Shorter descriptions cost fewer tokens and are easier for agents to parse. Every sentence should earn its place.

Completeness3/5

Given the tool's complexity, does the description cover enough for an agent to succeed on first attempt?

Given no annotations and no output schema, the description is incomplete for a mutation tool. It covers the purpose but misses authentication requirements, error scenarios, and output details. With 3 parameters fully documented in the schema, it's minimally adequate but lacks behavioral and contextual depth needed for robust agent use.

Complex tools with many parameters or behaviors need more documentation. Simple tools need less. This dimension scales expectations accordingly.

Parameters3/5

Does the description clarify parameter syntax, constraints, interactions, or defaults beyond what the schema provides?

Schema description coverage is 100%, so the schema already documents all three parameters with defaults. The description adds no parameter-specific information beyond implying repository creation, which is covered by the tool's purpose. Baseline 3 is appropriate as the schema handles parameter documentation adequately.

Input schemas describe structure but not intent.
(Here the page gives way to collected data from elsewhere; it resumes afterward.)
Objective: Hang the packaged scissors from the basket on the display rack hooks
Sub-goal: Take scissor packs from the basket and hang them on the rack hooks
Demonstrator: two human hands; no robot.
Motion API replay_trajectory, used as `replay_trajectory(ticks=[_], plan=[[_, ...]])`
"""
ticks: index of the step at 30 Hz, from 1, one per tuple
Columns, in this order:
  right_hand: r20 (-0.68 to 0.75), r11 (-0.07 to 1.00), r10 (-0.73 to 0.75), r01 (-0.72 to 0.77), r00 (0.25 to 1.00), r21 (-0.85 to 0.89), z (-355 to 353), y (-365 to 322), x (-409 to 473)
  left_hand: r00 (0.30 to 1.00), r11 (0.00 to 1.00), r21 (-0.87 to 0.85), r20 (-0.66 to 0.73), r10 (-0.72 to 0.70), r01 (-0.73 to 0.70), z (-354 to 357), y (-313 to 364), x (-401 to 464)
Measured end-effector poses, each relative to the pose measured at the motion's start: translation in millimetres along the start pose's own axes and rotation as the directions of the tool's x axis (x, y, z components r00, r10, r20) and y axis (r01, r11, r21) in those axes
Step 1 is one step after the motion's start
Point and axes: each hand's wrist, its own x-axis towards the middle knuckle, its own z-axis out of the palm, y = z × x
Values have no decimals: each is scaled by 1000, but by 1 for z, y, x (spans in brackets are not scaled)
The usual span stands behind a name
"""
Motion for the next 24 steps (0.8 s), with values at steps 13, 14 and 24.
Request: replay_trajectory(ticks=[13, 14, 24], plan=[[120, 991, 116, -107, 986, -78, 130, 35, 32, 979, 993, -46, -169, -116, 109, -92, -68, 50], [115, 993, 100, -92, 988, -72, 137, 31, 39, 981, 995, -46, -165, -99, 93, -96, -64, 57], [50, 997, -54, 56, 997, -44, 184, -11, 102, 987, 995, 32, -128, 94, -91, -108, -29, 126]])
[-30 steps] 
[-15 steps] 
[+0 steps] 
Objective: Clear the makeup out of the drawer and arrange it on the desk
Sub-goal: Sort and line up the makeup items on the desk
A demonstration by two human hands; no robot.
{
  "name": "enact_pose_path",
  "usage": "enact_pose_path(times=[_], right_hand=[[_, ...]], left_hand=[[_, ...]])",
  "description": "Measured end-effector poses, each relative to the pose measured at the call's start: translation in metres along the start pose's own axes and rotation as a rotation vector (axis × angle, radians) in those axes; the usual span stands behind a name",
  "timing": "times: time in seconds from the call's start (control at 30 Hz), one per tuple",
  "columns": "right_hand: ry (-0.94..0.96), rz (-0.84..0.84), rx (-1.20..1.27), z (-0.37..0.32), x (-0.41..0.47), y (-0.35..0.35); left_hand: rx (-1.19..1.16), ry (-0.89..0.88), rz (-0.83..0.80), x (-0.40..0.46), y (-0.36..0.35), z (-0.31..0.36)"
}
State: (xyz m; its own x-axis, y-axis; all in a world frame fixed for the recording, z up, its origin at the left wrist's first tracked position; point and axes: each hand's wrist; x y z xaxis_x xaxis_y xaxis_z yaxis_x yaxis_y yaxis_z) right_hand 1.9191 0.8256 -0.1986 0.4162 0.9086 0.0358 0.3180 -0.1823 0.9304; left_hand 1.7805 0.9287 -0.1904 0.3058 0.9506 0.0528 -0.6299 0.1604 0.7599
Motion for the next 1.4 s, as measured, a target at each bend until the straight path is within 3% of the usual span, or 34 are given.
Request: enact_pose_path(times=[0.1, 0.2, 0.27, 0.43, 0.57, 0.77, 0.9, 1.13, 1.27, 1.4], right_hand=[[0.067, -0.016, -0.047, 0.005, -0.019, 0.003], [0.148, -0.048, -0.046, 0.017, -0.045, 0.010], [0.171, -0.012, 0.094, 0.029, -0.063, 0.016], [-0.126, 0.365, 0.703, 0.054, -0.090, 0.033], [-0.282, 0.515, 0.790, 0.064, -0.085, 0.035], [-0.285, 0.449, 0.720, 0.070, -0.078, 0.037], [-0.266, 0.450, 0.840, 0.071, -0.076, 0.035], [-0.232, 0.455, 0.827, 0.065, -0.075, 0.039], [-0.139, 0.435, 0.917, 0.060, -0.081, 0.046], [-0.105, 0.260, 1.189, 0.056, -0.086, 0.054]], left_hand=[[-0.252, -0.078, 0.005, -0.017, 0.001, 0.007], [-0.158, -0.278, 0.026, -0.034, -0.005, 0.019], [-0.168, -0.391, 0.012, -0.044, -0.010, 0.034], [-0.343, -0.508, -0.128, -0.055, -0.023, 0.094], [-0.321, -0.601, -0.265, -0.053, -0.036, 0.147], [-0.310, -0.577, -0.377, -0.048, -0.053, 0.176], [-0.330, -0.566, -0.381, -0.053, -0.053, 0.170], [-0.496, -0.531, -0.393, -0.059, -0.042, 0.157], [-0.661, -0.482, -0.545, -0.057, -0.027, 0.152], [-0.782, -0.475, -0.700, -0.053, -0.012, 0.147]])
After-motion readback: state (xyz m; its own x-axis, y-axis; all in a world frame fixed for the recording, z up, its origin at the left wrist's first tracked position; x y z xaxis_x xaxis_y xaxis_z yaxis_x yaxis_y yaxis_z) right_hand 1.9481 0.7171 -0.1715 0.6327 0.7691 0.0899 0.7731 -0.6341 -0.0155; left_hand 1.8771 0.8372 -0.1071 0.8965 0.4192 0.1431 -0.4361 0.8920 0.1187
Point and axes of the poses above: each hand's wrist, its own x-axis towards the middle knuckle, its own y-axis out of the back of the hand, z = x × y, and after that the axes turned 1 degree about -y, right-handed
Descriptions should explain non-obvious parameter relationships and valid value ranges.

Purpose5/5

Does the description clearly state what the tool does and how it differs from similar tools?

The description clearly states the specific action ('Initialize a new GitHub portfolio repository') and resource ('for storing your DollhouseMCP elements'), distinguishing it from siblings like 'portfolio_status' or 'portfolio_config' that manage existing portfolios rather than creating new ones. It specifies the outcome ('Creates the repository structure with proper directories and README'), making the purpose unambiguous.

Agents choose between tools based on descriptions. A clear purpose with a specific verb and resource helps agents select the right tool.

Usage Guidelines3/5

Does the description explain when to use this tool, when not to, or what alternatives exist?

The description implies usage context ('for storing your DollhouseMCP elements') but does not explicitly state when to use this tool versus alternatives like 'portfolio_config' for configuration or 'sync_portfolio' for updates. No prerequisites (e.g., GitHub authentication) or exclusions are mentioned, leaving gaps in guidance for the agent.

Agents often have multiple tools that could apply. Explicit usage guidance like "use X instead of Y when Z" prevents misuse.